The truth, though, is that I’m clinged to Yangon, both during hard times and good ones. Nargis gave me unexceptional fear of living in a port city, witnessing from start to end the nagging wind and rain, in the middle of the storm hitting delta region historically in early May 2008. My joyful moment was when I was just graduated from a university in Yangon, being able to accept the degree scroll from the once-impressive convocation hall inside the compound of Yangon University near Hledan.
            My pity, unfortunately, towards my adopted city was it’s dull and obsolete infrastructure. You’ll see just a few high rises, less than a dozen even in downtown business zone. The badly-damaged paved roads are not standardized, some major roads being reconstructed only a third or left unrepaired, flecks of spitting and litter abounds, etc. In fact, the prestigious image of Yangon will, as one friend noted, never fade away, along with the great Shwedagon, seemingly awaiting to catch up with other advanced regional capitals.

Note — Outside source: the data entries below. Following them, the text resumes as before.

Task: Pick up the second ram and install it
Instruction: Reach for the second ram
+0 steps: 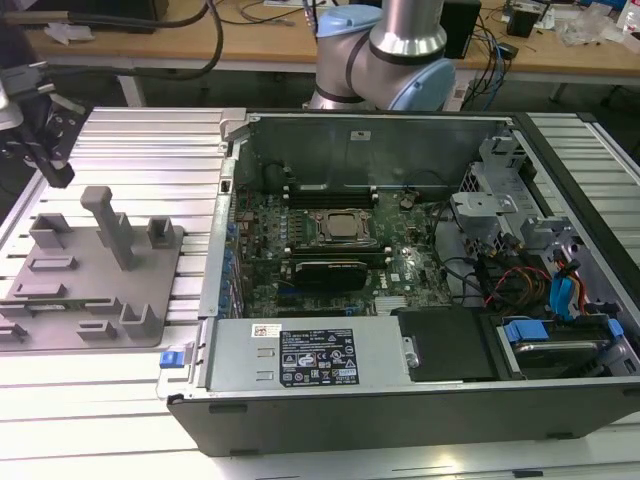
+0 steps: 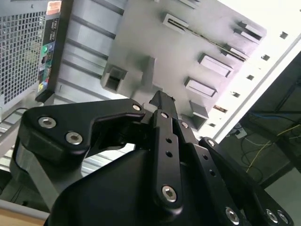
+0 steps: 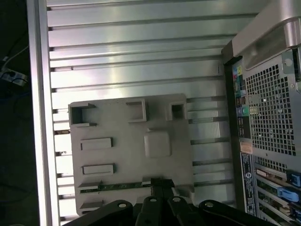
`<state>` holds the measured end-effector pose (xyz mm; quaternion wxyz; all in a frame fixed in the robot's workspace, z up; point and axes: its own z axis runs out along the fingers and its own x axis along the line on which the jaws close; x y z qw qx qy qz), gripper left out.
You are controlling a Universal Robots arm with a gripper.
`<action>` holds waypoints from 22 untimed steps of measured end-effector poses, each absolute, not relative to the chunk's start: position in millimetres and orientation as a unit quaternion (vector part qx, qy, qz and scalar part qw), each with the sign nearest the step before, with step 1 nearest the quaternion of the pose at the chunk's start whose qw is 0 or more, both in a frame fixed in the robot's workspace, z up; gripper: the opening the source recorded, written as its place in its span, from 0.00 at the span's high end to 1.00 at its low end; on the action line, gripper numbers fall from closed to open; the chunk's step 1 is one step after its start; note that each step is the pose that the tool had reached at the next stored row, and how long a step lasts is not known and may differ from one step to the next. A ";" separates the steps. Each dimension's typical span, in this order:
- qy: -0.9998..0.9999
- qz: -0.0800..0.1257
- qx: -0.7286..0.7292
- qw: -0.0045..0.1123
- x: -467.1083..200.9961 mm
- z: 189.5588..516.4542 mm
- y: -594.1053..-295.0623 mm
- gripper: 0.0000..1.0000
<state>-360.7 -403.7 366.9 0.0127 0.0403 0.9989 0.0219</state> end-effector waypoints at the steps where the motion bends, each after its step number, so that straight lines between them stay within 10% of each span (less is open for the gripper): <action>1: 0.999 0.022 0.040 0.013 -363.9 365.8 -404.2 0.92; 22: 0.999 0.022 0.040 0.013 -404.5 329.5 -427.5 0.92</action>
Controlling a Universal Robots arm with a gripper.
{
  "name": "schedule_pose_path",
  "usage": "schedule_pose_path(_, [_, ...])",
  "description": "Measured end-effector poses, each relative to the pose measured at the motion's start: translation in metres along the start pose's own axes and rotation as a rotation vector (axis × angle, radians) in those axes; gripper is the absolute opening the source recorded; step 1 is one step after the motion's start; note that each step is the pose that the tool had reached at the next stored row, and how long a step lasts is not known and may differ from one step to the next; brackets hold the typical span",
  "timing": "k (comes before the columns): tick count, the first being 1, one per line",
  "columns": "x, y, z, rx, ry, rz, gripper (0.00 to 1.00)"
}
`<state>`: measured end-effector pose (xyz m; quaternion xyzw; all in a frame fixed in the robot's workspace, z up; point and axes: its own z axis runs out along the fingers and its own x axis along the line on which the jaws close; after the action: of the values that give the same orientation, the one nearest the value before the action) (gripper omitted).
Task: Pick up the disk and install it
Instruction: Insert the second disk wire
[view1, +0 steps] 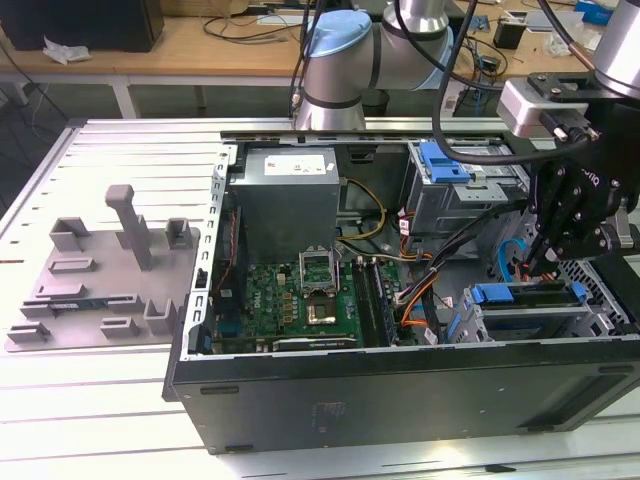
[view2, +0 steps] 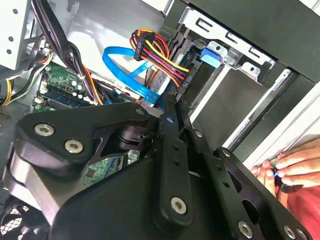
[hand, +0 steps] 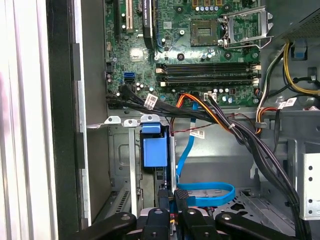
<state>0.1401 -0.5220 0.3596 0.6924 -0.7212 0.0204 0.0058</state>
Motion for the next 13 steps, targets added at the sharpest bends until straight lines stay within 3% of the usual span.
schedule_pose_path(13, [0.0042,-0.0002,0.0004,-0.0001,-0.0029,0.000,0.16])
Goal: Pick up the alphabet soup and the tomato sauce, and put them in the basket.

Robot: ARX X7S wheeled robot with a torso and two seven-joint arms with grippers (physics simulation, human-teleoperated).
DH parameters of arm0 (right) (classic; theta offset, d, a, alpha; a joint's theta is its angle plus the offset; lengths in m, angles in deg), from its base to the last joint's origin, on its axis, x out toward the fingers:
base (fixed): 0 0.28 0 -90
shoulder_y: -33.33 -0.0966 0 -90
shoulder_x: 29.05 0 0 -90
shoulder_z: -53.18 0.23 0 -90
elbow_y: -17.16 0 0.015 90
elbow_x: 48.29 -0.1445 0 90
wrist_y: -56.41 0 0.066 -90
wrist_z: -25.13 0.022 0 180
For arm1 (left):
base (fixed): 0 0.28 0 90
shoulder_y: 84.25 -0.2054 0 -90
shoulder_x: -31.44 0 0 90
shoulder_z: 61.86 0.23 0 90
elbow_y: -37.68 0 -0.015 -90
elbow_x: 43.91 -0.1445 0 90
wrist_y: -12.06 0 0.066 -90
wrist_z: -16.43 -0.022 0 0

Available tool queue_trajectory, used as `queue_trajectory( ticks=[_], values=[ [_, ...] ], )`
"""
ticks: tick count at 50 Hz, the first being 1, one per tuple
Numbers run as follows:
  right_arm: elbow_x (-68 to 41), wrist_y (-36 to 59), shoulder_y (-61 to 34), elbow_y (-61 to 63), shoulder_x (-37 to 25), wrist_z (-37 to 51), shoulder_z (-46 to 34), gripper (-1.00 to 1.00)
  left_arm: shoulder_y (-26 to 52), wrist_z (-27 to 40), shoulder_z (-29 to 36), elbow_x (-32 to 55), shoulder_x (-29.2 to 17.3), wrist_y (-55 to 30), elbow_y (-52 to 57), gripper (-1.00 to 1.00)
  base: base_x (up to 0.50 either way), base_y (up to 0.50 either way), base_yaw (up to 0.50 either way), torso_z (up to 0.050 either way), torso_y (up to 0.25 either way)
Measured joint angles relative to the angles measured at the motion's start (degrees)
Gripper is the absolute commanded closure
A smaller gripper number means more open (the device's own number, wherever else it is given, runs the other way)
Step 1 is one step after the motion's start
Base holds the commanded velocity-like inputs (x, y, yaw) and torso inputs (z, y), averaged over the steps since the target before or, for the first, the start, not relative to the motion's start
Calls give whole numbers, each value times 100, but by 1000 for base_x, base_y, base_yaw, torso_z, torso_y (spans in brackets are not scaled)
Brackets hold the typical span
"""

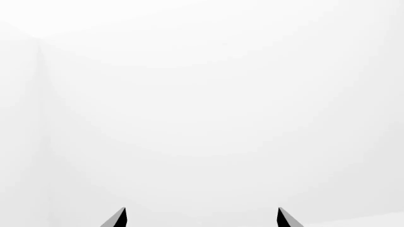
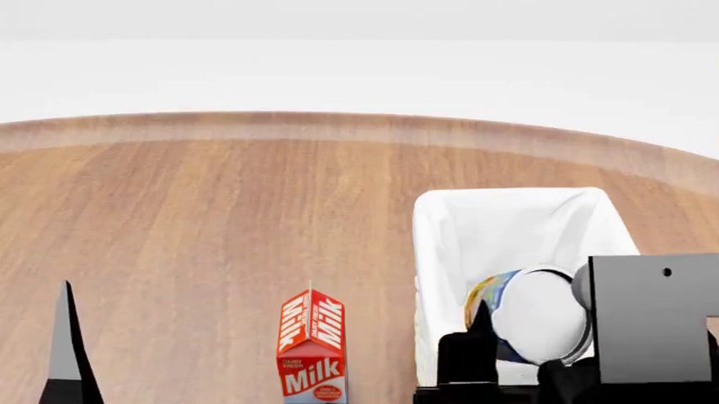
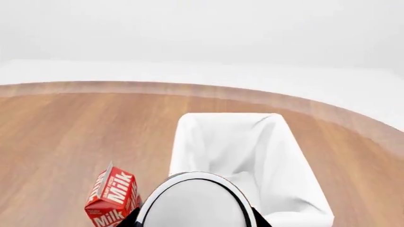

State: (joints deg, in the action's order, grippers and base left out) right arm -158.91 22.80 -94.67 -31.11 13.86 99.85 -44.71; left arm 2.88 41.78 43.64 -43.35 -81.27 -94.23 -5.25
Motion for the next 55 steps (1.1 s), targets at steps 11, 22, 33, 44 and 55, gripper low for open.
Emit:
queue_trajectory(
  ticks=[11,22,33,44,55],
  values=[
    [891,284,-960,-1029,401,-582,-515,100,8,12,8,17,-8,29,-34,-100,0,0,0,0,1],
    [2500,270,-1644,-2491,994,-1781,-1328,100,17,25,1,42,-21,38,-50,-100,0,0,0,0,0],
    [3772,-68,-2134,-3840,1472,-2817,-2028,100,18,41,-4,59,-38,20,-30,-100,0,0,0,0,1],
    [4771,-640,-2513,-5247,1883,-3682,-2559,100,54,50,14,64,-44,-33,-5,-100,0,0,0,0,1],
    [5550,-1440,-2809,-6876,2375,-4445,-2915,100,72,59,14,84,-57,-67,18,-100,0,0,0,0,1]
  ],
)
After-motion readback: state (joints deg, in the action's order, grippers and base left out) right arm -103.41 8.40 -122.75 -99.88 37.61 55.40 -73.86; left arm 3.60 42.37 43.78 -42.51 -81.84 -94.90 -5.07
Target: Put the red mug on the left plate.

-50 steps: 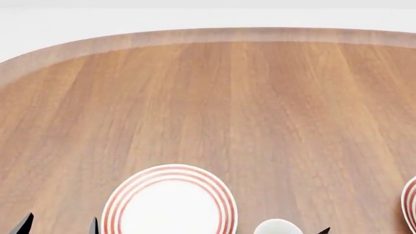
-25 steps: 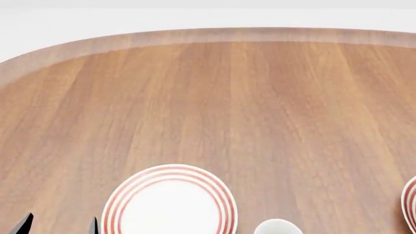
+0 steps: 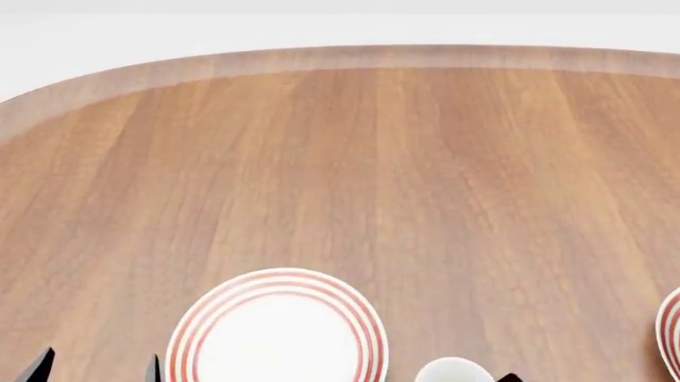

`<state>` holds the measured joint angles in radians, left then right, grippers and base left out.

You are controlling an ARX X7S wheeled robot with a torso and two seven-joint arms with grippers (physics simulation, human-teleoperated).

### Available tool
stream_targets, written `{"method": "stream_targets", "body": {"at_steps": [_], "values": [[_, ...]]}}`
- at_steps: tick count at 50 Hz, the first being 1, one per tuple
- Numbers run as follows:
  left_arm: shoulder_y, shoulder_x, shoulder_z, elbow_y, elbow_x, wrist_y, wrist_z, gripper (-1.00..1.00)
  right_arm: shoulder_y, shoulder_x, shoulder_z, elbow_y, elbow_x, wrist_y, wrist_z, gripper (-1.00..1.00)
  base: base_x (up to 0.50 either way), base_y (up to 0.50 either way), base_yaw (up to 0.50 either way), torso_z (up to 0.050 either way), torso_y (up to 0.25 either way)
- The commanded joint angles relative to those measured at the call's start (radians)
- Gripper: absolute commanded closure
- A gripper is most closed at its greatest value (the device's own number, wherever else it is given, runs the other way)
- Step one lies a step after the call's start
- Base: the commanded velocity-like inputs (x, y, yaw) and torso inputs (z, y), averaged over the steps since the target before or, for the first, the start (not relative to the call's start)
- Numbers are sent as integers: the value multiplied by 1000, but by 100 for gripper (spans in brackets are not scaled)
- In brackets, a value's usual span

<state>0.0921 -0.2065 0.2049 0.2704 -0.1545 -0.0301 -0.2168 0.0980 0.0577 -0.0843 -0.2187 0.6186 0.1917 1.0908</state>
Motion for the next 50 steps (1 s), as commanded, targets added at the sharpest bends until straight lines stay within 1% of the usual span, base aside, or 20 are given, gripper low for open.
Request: {"method": "stream_targets", "body": {"at_steps": [1,13,19,26,32,38,50], "values": [[-1,-10,8,1,-9,2,-12,-100,71,13,20,41,51,26,54,-100,0,0,0,0,0],[-5,-21,16,-1,-18,5,-23,-100,122,5,69,135,168,29,43,-100,0,0,0,0,0],[-4,-26,19,4,-22,6,-28,-100,146,-5,80,179,196,26,63,-100,0,0,0,0,0],[-7,-29,21,-2,-26,9,-33,-100,157,2,80,155,207,27,108,-100,0,0,0,0,0],[-7,-33,22,-5,-27,12,-37,-100,148,13,73,141,203,11,111,-100,0,0,0,0,0],[-10,-34,26,-11,-30,15,-39,-100,159,15,69,173,197,-11,101,-100,0,0,0,0,0],[-11,-40,30,-8,-32,13,-46,-100,190,37,65,193,207,-9,118,-100,0,0,0,0,0]]}}
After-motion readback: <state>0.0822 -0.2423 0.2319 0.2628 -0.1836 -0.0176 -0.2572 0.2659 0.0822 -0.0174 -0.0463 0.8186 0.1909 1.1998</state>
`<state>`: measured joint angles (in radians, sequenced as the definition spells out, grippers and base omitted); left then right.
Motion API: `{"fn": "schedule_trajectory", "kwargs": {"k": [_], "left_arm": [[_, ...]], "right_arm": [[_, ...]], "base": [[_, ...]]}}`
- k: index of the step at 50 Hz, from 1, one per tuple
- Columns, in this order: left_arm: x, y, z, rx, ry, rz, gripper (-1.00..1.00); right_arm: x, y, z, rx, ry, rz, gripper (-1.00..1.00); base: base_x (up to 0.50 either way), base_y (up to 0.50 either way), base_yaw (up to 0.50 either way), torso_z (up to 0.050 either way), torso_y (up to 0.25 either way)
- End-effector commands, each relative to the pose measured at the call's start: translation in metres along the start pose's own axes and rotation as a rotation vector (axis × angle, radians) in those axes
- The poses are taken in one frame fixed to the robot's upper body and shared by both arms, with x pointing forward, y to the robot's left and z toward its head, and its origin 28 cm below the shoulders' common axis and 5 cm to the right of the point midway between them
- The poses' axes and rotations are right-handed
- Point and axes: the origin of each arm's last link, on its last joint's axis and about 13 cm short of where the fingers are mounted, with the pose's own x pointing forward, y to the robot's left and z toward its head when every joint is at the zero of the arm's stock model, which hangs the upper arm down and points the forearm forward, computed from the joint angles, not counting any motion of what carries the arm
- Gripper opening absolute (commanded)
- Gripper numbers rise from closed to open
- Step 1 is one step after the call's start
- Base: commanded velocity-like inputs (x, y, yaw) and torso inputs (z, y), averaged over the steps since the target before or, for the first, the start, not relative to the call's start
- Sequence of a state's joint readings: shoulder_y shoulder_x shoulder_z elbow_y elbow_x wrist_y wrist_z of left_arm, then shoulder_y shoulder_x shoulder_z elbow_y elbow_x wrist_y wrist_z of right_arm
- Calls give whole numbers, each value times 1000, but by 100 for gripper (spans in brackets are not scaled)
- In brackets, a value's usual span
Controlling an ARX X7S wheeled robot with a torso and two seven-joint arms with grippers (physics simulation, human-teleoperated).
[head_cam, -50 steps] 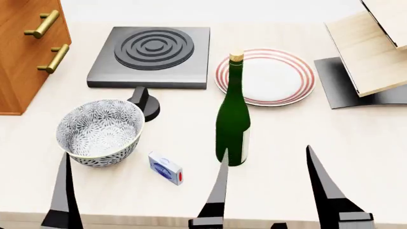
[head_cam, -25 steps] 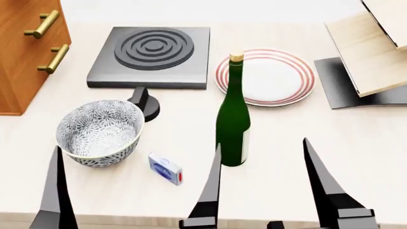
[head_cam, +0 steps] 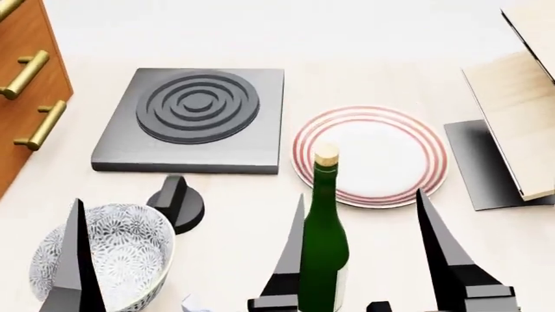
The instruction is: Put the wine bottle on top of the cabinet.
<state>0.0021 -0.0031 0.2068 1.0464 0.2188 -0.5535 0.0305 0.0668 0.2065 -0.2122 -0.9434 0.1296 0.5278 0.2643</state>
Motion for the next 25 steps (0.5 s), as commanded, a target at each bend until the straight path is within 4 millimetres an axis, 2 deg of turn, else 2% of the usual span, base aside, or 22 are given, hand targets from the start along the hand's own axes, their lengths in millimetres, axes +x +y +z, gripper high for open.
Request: {"fn": "schedule_trajectory", "kwargs": {"k": [1, 15, 25], "left_arm": [[0, 0, 0, 0, 5, 4, 100], [0, 0, 0, 0, 3, 5, 100], [0, 0, 0, 1, 4, 6, 100]], "right_arm": [[0, 0, 0, 12, 2, -4, 100], [0, 1, 1, 11, -8, 0, 100], [0, 1, 0, 19, -13, 1, 100]], "base": [[500, 0, 0, 0, 0], [499, 0, 0, 0, 0], [10, 0, 0, 0, 2]]}}
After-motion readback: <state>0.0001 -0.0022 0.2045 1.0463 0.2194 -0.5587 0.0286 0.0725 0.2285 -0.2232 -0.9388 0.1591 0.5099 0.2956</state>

            Recent cool weather, a sign of climate change has also hit Yangon. A week of gloomy weather in extreme coolness reminded me the day of Nargis, but the weather reporting system was so smart to warn and give exact detail of the event and all are correct, mostly via FMs. When a public FM radio was started back in 2000, it’s a big effort to tune it for radio lovers like me; now there’s about 7 FM waves and more to put forward, although the quality of real-time reporting and public programmes require some technical expertise.
           Some critics argue the lagging behind in some aspect of Yangon and reaching advance in some will continue to overwhelm in Yangon for many years to come. As for me I will never forget Yangon and will be ever more delighted to be a permanent resident of Yangon in my future. All because it’s my only second native, that’s enough.